- _ASSIGNMENT_
Tally every line in the data that has the word "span" and report only the total.

- _DATA BLOCK_

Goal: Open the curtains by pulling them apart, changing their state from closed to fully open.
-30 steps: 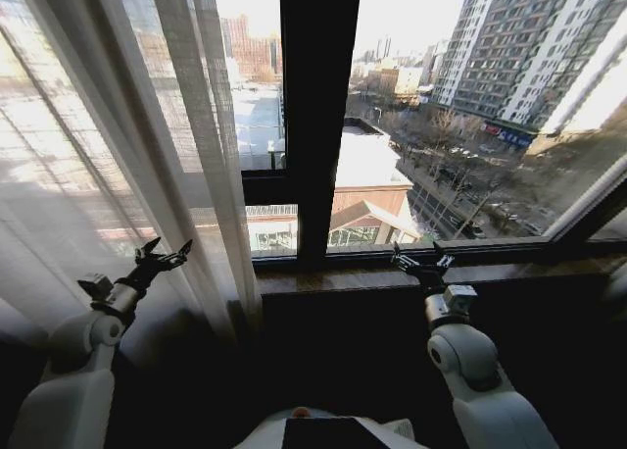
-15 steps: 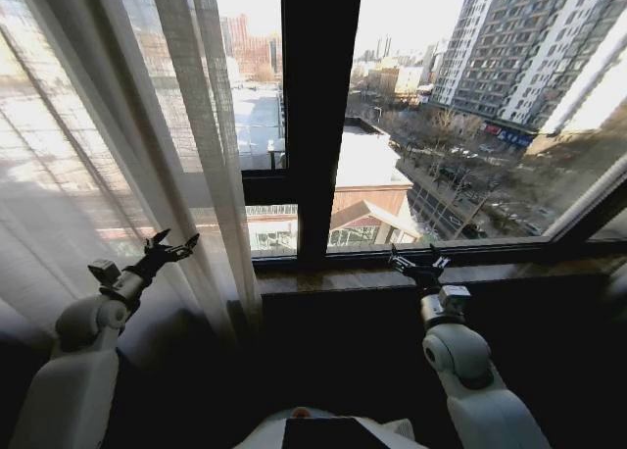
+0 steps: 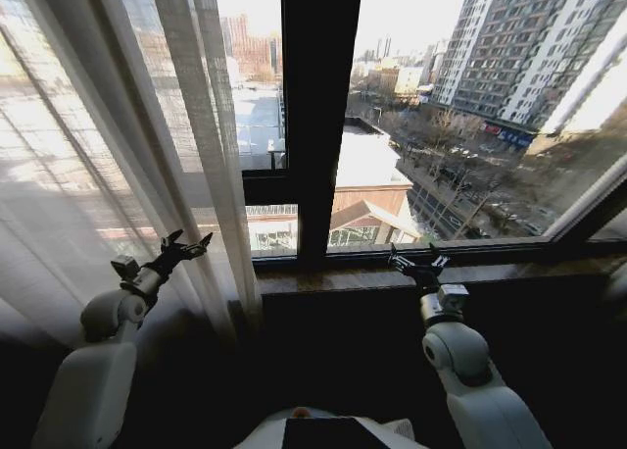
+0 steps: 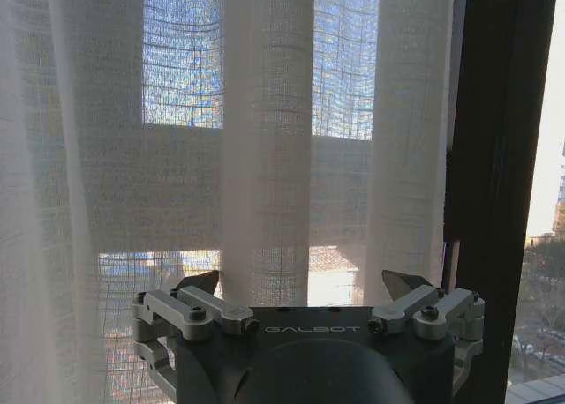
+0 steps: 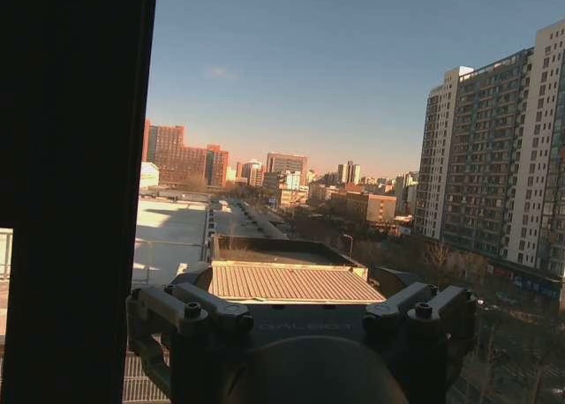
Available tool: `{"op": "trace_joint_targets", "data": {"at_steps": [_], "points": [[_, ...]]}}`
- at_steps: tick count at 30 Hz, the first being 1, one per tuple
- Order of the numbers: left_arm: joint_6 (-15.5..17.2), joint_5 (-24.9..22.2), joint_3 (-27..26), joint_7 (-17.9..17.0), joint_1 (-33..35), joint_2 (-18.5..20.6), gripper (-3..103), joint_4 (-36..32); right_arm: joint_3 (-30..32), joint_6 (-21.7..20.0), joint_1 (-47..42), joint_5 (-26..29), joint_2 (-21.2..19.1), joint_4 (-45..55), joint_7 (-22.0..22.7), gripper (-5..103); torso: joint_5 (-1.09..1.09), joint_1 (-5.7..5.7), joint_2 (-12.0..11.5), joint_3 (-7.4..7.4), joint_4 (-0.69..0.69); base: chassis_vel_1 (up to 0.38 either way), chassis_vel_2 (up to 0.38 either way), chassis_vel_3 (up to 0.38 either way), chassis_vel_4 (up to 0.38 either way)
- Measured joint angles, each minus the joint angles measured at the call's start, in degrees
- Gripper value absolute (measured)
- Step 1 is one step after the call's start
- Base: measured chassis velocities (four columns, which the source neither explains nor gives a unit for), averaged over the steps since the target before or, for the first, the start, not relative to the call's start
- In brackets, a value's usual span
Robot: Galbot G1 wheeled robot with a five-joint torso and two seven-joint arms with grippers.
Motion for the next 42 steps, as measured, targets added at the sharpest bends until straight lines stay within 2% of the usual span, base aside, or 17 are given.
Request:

- _EXERCISE RESULT_
2